Because the ESA and Species At Risk Act focus on the recovery of individual species, Nitschke sees the legislation as missing the big picture when it comes to forest management. He maintains that the protective measures in place for species at risk such as the Blanding’s turtle and the woodland caribou in northern Ontario under the ESA and SARA are particularly harmful to the forest industry.

“Down here of course we don’t have caribou, we’ve got turtles — turtles are our caribou,” Nitschke said. “We’re not dealing with prohibitions against logging, we’re mostly dealing with timing restrictions. We’re dealing with time restrictions, but we don’t have good inventories of where these species are. We don’t have the tools to assess what the impact and cost to the wood supply is from these timing restrictions, so it comes down to down to judgment. It’s a lot harder to quantify, so the effects we are seeing are much more insidious.”

A high percentage of the local harvest area is under timing restrictions. Freymond added that such restrictions are not always the best for the environment.

“If you’re in there when they tell you that you can go because you might not be hurting a species at risk at the time, you’re hurting something else. That’s the sad part.”
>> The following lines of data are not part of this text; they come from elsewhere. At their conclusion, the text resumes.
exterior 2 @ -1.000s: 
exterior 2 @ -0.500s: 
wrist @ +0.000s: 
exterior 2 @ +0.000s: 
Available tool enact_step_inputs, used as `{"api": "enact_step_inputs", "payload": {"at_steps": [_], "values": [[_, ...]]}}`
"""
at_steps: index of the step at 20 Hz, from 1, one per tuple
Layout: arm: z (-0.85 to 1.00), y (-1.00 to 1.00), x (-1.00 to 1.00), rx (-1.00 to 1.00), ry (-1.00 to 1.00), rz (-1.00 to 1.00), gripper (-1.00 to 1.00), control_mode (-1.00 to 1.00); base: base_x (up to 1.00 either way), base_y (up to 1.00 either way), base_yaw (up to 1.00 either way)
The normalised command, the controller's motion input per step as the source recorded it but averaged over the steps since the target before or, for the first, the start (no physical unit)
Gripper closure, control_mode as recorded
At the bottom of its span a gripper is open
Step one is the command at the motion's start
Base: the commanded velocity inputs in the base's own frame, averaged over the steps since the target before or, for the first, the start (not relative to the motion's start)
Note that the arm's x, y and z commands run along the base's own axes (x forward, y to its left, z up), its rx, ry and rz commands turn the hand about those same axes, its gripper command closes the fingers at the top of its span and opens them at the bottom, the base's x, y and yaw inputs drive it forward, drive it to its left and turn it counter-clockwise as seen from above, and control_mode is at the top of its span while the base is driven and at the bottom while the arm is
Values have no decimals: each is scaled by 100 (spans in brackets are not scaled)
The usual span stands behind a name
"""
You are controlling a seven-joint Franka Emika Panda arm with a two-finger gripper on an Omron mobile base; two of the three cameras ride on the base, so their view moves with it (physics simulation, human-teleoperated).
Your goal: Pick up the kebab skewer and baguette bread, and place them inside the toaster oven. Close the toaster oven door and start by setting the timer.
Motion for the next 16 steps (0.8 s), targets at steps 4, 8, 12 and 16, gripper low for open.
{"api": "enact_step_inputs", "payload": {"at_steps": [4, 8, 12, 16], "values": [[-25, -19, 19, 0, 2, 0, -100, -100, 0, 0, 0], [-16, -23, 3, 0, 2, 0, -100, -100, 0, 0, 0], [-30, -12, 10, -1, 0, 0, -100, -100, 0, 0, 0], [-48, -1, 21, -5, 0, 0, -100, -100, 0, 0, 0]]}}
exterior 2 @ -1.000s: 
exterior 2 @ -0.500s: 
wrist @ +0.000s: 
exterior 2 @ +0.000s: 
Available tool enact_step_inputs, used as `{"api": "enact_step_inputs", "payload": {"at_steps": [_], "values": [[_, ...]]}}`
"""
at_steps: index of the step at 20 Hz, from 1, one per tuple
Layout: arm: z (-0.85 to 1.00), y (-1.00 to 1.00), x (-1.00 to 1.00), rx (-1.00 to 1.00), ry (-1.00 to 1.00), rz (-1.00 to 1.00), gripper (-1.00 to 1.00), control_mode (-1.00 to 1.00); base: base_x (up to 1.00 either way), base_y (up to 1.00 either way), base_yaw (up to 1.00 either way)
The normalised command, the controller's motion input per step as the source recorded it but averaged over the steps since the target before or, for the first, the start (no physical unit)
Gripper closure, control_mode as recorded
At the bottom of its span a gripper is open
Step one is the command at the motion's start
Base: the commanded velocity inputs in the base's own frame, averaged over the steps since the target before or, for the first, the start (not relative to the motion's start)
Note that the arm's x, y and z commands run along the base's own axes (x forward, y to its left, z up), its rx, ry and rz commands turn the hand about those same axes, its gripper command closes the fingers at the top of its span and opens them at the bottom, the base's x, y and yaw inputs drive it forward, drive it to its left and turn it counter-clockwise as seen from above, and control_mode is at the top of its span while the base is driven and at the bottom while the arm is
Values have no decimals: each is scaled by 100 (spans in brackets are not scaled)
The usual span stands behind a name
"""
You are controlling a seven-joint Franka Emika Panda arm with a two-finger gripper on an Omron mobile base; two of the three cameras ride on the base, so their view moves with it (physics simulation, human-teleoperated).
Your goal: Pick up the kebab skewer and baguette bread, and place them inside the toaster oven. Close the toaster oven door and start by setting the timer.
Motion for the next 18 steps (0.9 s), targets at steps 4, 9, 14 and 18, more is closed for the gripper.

Over the past 30 years, Freymond said while on the job he has never seen a turtle killed or injured. He said he’d seen “tons of Blanding’s turtles” in the forest throughout his career. He questioned whether the species deserves to be listed as a threatened. Both Nitschke and Freymond told council that they believe the ESA and SARA are redundant because species at risk are already protected under the Crown Forest Sustainability Act. They feel the CFSA is a more effective piece of legislation because it also takes into consideration the social and economic impacts of protecting species at risk and environment.

Before council could vote on whether to support the suggested motion, acting mayor Paul Jenkins announced that the provincial government had promised to delay the posting of the draft SAR guide at the recent Association of Municipalities of Ontario conference.